If you aren't happy with your health-care coverage, now or later, you can opt for a private plan modeled on the one Congress has, which includes "mental health parity and usually dental coverage."
Or you can choose a public plan similar to Medicare. Like John Edwards' plan, Hillarycare II proposes a competition between private plans and a public plan that the public plan is foreordained to win, because public health care plans are superior to private plans. Bashing Clinton's health-care plan in the Sept. 20 Wall Street Journal, Mitt Romney gripes (subscription required) that once a public plan is established, "[l]obbyists will go to town adding coverage mandates, setting rates and re-shaping plans to fit the wants of their clients." This would be a refreshing change from the current practice, in which lobbyists persuade Congress to set the rules for private-option "Medicare Advantage" coverage so that private insurers run up bigger bills than Medicare does and then send those bills to … Medicare. That is not, I think, what Adam Smith had in mind.
It's probably true that most of the time, public health-insurance programs (Medicare, Medicaid, the Veterans Administration, SCHIP) are more generous than private ones.
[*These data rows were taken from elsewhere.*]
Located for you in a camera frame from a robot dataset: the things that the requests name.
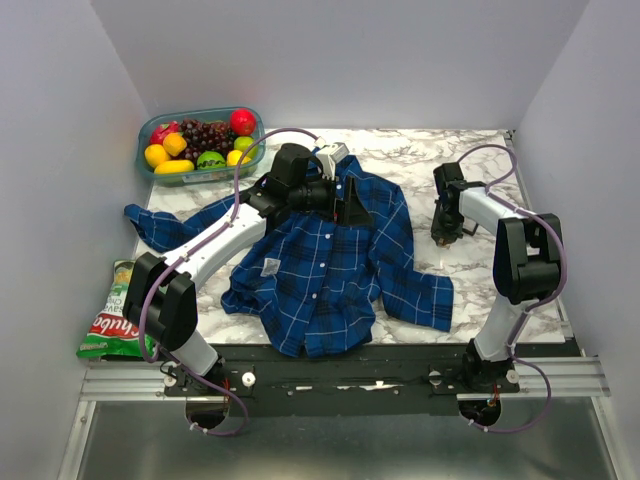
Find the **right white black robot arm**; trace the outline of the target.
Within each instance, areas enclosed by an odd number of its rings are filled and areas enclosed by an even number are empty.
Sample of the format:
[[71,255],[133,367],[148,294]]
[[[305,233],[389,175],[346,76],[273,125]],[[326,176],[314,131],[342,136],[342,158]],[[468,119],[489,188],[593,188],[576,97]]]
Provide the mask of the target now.
[[510,355],[531,311],[554,298],[566,280],[561,225],[553,214],[524,213],[493,198],[482,182],[464,178],[459,163],[434,169],[438,194],[431,237],[449,246],[464,235],[464,223],[495,237],[493,281],[497,296],[480,333],[462,357],[458,380],[466,392],[488,393],[507,378],[513,367]]

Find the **brooch box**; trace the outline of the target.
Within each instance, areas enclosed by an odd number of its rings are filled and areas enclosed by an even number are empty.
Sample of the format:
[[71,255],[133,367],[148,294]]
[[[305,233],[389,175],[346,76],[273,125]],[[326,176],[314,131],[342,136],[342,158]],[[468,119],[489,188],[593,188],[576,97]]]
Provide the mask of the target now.
[[471,229],[463,226],[462,233],[468,236],[474,236],[478,230],[479,225],[476,223]]

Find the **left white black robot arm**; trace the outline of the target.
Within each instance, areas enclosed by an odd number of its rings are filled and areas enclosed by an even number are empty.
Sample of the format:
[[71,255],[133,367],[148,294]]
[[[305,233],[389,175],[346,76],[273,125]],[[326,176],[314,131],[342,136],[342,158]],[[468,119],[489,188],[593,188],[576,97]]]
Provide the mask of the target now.
[[135,261],[123,315],[138,329],[150,330],[149,338],[188,371],[187,382],[197,393],[214,393],[222,380],[221,357],[197,330],[196,295],[217,270],[292,213],[316,214],[344,226],[371,225],[354,179],[336,177],[336,166],[348,153],[343,143],[316,151],[282,145],[270,171],[238,193],[212,226],[163,257],[145,253]]

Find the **blue plaid shirt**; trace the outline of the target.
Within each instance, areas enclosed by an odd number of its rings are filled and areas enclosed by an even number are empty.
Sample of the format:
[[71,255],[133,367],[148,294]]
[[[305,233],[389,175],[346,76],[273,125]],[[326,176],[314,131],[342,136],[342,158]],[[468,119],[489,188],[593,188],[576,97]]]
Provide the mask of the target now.
[[363,171],[353,155],[337,172],[354,178],[373,225],[292,214],[232,270],[224,311],[259,316],[271,344],[292,357],[339,354],[370,341],[376,300],[398,320],[449,331],[454,286],[446,276],[415,270],[400,186]]
But Romney fails to acknowledge that public health plans are typically more efficient economically than private health-care plans, too. Romney opposes a market test that allows consumers/taxpayers to choose between a public plan and various private plans because he knows the public plan will likely be both more generous and thriftier. The private sector may never recover from the humiliation.
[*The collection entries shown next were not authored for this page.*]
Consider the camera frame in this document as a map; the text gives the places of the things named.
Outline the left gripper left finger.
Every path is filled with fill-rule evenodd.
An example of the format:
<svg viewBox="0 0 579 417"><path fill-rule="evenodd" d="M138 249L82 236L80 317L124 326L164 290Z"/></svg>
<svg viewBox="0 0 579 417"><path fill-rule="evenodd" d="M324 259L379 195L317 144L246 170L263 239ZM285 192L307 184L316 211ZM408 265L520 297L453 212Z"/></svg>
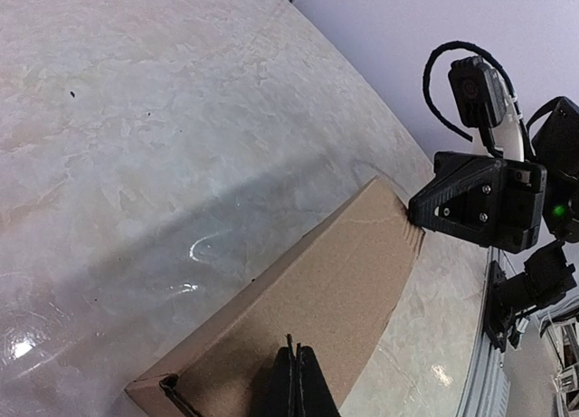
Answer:
<svg viewBox="0 0 579 417"><path fill-rule="evenodd" d="M286 345L275 356L264 393L253 416L290 417L296 410L296 363L293 339L286 335Z"/></svg>

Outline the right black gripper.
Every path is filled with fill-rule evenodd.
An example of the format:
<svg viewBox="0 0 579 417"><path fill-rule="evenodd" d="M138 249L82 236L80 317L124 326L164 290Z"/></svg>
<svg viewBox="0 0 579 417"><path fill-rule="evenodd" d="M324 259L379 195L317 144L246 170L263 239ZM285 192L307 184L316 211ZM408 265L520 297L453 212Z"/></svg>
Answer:
<svg viewBox="0 0 579 417"><path fill-rule="evenodd" d="M540 223L558 241L578 242L578 105L556 97L528 121L545 118L531 140L535 158L510 170L502 158L441 151L434 178L408 203L415 226L482 247L519 253L534 246Z"/></svg>

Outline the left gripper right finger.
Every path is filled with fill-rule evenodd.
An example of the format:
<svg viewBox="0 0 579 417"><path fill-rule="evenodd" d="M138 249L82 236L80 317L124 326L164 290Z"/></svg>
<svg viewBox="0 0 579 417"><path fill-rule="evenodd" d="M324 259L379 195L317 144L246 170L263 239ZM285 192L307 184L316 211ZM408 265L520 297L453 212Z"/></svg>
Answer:
<svg viewBox="0 0 579 417"><path fill-rule="evenodd" d="M325 376L311 346L297 345L295 411L298 417L339 417Z"/></svg>

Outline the brown cardboard box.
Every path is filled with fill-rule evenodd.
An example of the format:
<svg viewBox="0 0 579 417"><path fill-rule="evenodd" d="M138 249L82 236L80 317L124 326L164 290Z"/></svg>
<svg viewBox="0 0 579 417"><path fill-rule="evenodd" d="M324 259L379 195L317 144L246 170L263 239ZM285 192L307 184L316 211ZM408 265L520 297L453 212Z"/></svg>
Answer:
<svg viewBox="0 0 579 417"><path fill-rule="evenodd" d="M291 334L311 346L337 409L402 296L422 231L370 180L127 386L149 416L253 416Z"/></svg>

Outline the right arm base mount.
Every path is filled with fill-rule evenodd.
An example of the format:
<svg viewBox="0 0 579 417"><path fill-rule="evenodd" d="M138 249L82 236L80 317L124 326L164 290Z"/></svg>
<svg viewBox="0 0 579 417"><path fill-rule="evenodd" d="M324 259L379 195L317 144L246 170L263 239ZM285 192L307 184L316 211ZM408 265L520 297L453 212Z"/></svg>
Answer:
<svg viewBox="0 0 579 417"><path fill-rule="evenodd" d="M506 352L517 314L531 306L533 303L528 292L526 273L507 279L498 261L492 261L489 265L483 330L495 349L501 353Z"/></svg>
Susceptibility to the insurance lobby: High. A regulatory component to Hillarycare II prevents insurers from screwing sick or elderly people by denying them insurance, refusing to renew their insurance, or charging them higher premiums. The insurance lobby would embrace these noble goals while quietly working to undermine them in Congress and in agency rulemaking. It would also make fast work of a vaguely defined provision forbidding the use of premiums for "excessive profits and marketing" as opposed to providing high-quality care.
Cost: $110 billion, but Clinton claims that this can be paid for by reining in unnecessary Medicare and Medicaid spending, allowing Medicare to negotiate drug prices, removing barriers to the introduction of generic drugs, instituting electronic recordkeeping (wouldn't that raise costs, at least initially?), ending the Bush tax cuts for households earning more than $250,000, and ending the tax exclusion for employer-paid health insurance for households above $250,000. Is that really $110 billion? Beats me.
How universal? Everybody is required to have some sort of plan. As I've stated before, I don't believe this can possibly be enforced. ("What are you in for?" "Forgot to buy health insurance.") I even have my doubts whether it's constitutional. So, the "my plan is more universal than your plan" taunt that Edwards and Clinton direct toward Obama is meaningless. The only way to make health insurance truly universal is for the public plan to enroll automatically every man, woman, and child, bypassing any sort of premium and funding the program with tax revenues.